Вопрос о содержании и механизмах литературной эволюции станет основным на следующем этапе существования литературной науки в Советском Союзе, в конце 20-х и в 30-х годах. Здесь надо вкратце подытожить то, что происходило в литературоведении и литературной критике в эти годы в плане внешних условий их работы. В самом общем плане динамику этих лет можно представить как постепенный, но с годами всё более усиливающийся процесс «огосударствления», или, как тогда иногда было принято говорить, «большевизации» этих областей. Выражался он в том, что от науки и критики всё более и более требовалось, во-первых, пройти процесс коммунистической консолидации в организационном плане за счёт ликвидации независимых или попросту беспартийных издательств, исследовательских организаций, органов печати, литературных объединений (иногда даже прямо примыкавших к партии, но независимо от её центрального руководства), а во-вторых, усвоить партийное содержание самих предметов и методов исследования и критики. При всём этом надо иметь в виду, что процесс «большевизации» вовсе не был равнозначен захвату всех командных постов и позиций теми, кто сами себя такими «большевиками» объявляли. Скорее, имело место нечто гораздо более запутанное и непрямое. Связано это было, скорее всего, с тем, что самозванные новоиспечённые литературные критики и публицисты самого крайнего, радикального коммунистического толка, вроде так называемых «напостовцев» (Г. Лелевич, Л. Авербах, И. Вардин), не были непосредственно «назначены», «откомандированы» партией на свои посты редакторов журналов и ведущих публицистов, а заняли их, так сказать, явочным порядком, используя, разумеется, свои чисто публицистические таланты полемистов, но также и свои партийные и комсомольские связи (например, один из ведущих деятелей ЦК партии по линии пропаганды и агитации А. Бубнов был близок к напостовцам).
Это направление в публицистике и литературной критике вело непрерывную и весьма жёсткую борьбу зато, чтобы все некоммунистические, академические, чисто литературоведческие занятия были объявлены вне закона, запрещены по причине их классовой враждебности. В наиболее крайних своих манифестах и программах эти критики, выражавшие лишь в мало-мальски приличной форме пожелания реальных пролетариев, рвавшихся к кормушкам власти, куда им было трудно прорваться в силу неграмотности, необразованности и некультурности, требовали запрета всей русской и иностранной дореволюционной культуры и принудительного насаждения продуктов примитивного творчества этих неграмотных масс. Зачастую те же самые критики во весь голос требовали, чтобы настоящей литературой была признана агитационная продукция политотделов и отделов пропаганды. Любые попытки как-то отойти от этой оголтелой линии должны были сурово караться.
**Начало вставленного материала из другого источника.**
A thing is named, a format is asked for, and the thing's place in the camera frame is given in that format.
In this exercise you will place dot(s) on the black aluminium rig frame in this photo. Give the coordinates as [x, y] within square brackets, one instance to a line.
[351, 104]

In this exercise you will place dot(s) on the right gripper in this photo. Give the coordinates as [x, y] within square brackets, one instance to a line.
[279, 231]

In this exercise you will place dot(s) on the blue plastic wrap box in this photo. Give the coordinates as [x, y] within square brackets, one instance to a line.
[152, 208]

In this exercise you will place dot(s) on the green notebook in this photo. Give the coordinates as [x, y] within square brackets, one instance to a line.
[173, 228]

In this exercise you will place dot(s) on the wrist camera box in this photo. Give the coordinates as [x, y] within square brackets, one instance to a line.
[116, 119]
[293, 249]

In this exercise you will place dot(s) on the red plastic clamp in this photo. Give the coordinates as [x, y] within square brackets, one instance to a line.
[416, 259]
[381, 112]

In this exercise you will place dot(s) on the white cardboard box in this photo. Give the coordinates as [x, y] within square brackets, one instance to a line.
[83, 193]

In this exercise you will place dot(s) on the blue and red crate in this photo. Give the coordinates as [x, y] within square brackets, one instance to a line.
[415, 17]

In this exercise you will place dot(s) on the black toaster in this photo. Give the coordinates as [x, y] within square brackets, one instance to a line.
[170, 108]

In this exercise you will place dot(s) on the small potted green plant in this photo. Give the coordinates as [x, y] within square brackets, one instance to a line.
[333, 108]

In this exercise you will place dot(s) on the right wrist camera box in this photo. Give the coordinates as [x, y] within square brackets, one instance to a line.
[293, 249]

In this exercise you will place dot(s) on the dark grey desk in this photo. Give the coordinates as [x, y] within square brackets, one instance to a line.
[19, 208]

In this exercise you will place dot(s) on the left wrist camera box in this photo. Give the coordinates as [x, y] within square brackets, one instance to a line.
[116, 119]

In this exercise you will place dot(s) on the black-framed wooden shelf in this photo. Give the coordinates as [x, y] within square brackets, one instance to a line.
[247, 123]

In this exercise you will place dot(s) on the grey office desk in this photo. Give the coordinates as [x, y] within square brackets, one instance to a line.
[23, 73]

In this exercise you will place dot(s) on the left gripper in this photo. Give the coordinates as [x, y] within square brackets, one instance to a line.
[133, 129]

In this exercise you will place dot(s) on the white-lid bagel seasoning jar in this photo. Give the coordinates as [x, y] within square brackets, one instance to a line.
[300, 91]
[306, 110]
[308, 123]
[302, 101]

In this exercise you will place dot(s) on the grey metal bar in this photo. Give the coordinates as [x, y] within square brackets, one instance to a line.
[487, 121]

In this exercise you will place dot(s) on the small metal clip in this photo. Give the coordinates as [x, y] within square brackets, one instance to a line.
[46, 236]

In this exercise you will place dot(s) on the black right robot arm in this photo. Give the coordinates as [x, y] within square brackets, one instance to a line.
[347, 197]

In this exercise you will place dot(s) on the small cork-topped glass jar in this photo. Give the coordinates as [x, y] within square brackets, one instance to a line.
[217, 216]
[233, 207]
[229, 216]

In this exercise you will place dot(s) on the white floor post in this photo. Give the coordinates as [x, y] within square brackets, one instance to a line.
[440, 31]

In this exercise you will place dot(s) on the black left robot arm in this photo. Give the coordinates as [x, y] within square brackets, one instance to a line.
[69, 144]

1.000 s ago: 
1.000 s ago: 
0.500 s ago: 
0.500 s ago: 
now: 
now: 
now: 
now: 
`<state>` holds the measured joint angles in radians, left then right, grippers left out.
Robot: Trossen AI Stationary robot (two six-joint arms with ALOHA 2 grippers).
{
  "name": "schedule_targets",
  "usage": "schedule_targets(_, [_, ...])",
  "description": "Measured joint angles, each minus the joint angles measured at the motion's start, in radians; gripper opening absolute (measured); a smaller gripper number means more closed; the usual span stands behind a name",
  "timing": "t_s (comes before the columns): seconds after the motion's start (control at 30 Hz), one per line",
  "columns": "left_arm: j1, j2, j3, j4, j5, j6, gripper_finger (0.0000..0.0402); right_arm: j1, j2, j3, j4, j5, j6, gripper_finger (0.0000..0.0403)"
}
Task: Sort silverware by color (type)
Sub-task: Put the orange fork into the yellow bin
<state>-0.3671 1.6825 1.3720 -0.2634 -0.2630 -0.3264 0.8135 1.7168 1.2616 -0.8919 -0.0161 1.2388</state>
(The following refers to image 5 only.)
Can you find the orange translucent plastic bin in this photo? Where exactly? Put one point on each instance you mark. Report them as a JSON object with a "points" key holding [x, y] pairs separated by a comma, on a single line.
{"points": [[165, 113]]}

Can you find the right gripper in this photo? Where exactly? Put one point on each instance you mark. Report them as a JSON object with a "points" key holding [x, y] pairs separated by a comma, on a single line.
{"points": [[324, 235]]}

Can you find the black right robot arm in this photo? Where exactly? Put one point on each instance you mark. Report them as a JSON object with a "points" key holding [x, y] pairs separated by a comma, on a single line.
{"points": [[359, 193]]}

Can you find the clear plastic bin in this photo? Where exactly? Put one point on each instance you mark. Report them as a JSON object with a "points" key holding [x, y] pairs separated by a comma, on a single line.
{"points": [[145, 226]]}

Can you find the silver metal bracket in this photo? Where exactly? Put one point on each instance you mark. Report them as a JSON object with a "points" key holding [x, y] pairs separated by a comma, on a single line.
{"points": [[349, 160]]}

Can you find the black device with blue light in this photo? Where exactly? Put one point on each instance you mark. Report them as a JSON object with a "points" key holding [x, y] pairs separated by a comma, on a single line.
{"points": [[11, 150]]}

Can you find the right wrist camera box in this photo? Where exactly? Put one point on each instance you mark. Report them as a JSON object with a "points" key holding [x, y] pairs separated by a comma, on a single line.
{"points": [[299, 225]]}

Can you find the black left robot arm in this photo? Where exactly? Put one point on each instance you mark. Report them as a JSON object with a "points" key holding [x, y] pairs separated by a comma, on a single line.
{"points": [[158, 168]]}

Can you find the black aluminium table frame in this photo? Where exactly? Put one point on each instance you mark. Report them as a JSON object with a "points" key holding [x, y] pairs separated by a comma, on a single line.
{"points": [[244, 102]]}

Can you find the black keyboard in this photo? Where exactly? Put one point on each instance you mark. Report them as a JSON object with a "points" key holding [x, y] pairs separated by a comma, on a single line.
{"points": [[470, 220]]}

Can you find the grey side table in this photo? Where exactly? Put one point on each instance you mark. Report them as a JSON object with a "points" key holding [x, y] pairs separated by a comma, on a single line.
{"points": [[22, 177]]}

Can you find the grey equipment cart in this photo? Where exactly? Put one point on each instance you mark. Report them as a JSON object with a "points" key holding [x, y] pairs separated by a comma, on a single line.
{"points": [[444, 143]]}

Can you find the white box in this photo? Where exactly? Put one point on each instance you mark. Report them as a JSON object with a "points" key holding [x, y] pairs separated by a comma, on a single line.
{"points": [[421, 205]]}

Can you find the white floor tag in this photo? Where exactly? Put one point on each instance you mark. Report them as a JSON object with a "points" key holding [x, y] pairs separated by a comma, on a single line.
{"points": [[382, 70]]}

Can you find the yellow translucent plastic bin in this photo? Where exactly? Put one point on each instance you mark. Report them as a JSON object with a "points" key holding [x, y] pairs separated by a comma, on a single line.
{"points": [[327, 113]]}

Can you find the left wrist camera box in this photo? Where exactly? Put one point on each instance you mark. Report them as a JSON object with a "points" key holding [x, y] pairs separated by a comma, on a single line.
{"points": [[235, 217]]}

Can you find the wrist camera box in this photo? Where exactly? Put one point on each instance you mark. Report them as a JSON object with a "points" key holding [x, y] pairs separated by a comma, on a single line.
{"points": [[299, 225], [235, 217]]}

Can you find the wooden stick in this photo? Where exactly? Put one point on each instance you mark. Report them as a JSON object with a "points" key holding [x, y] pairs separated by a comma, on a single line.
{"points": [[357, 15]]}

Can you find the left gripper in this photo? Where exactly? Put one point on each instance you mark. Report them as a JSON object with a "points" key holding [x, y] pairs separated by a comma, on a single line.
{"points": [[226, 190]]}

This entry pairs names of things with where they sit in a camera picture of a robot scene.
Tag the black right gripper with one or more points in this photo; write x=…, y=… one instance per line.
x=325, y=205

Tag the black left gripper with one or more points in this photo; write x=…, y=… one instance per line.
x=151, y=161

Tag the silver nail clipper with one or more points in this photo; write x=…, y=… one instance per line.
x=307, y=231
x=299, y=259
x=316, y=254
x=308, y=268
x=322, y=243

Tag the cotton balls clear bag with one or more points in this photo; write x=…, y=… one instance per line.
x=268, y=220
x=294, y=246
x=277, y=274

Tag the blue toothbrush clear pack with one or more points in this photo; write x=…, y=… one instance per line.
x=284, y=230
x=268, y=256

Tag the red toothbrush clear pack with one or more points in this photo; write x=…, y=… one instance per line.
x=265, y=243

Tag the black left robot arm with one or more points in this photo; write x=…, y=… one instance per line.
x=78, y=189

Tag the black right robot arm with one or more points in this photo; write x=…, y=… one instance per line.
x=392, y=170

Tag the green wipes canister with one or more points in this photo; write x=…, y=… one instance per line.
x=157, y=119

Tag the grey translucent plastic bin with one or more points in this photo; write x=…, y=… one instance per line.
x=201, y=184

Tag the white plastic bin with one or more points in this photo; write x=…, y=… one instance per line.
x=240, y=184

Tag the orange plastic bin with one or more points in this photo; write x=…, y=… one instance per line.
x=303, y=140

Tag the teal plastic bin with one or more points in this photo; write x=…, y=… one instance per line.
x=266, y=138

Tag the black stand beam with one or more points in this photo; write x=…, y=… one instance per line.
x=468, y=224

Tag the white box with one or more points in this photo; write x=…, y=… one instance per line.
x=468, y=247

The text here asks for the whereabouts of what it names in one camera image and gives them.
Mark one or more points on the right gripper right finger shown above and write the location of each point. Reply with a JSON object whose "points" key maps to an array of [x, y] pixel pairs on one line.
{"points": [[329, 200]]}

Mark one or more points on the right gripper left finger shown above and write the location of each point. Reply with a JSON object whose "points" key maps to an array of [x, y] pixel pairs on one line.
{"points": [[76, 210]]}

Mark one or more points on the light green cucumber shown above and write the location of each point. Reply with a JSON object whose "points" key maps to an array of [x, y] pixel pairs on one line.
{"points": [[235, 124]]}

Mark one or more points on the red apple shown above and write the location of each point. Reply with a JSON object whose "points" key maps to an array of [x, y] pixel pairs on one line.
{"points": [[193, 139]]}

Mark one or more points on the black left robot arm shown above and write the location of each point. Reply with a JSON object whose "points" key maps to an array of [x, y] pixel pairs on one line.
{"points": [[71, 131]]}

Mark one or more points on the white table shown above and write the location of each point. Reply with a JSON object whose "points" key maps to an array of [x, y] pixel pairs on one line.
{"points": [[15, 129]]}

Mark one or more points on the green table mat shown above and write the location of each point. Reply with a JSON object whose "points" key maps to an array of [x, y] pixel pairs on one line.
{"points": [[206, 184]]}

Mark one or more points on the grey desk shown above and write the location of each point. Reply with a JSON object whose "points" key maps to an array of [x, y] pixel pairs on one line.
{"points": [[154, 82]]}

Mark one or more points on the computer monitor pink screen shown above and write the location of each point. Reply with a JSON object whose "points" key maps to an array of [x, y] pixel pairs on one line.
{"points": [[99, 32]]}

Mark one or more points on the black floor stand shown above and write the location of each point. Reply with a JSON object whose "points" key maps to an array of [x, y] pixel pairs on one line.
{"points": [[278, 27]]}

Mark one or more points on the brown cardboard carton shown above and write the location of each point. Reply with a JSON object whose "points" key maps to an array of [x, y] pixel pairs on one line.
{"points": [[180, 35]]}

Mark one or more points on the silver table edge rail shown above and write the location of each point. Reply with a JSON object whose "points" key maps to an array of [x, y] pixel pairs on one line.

Совершенно очевидно, что подобный накал политических страстей не был прямо в интересах руководства партии, по крайней мере, той его части, которая стремилась к стабилизации внутренней и внешней обстановки как в сфере экономики, так и в военной сфере. Эта стабилизация требовала объединения как можно более разнообразных сил на платформе поддержки советского государства. К тому же, вовсе не все реальные руководители партии и государства в ту пору готовы были пожертвовать своими личными вкусами в области литературы и искусства для поддержки самозваных ревнителей «пролетарской» литературы. К этому надо добавить и то, что подобный разъярённый публицистический тон был подозрителен и с другой точки зрения. Как раз в то время, после смерти Ленина, после выхода в 1925 году из печати сборника «Современная литература» под редакцией Р. Иванова-Разумника и после появления разгромных статей в адрес формальной школы, разгорелась внутрипартийная политическая дискуссия между т. н. большинством ЦК под руководством И. Сталина и оппозицией, в которую, в конечном счёте, были записаны все первоначальные вожди революции (Троцкий, Зиновьев и Каменев, не считая многих других из военного и политического руководства). В этой дискуссии позиция крайнего радикального крыла коммунистической литературной критики стала отождествляться с позицией крайне левой оппозиции (особенно Зиновьев, но также и Троцкий). Несмотря на то, что «напостовцы» (во всяком случае, их журнал) прямо не входили в оппозицию, они стали подвергаться преследованиям. Собственно, позиция, занятая ими в общем спектре литературно-критических и литературоведческих взглядов, позиция отрицания классического наследия и насильственного внедрения коммунистических агиток, по крайней мере официально, была дискредитирована. Ни Ленин, ни Сталин её не поддерживали. Дальнейшая судьба этой линии литературной критики и самих критиков будет весьма драматичной и неоднозначной. «Напостовцы» и близкие к ним по взглядам критики группы «Молодая гвардия», а позднее почти вся левая критическая бригада РАППа («Российская ассоциация пролетарских писателей»), будут с течением времени лишены сначала своих руководящих постов, затем возможности высказывать и защищать свои взгляды и, в конце концов будут ликвидированы в ходе Большого Террора 1936–1939 гг.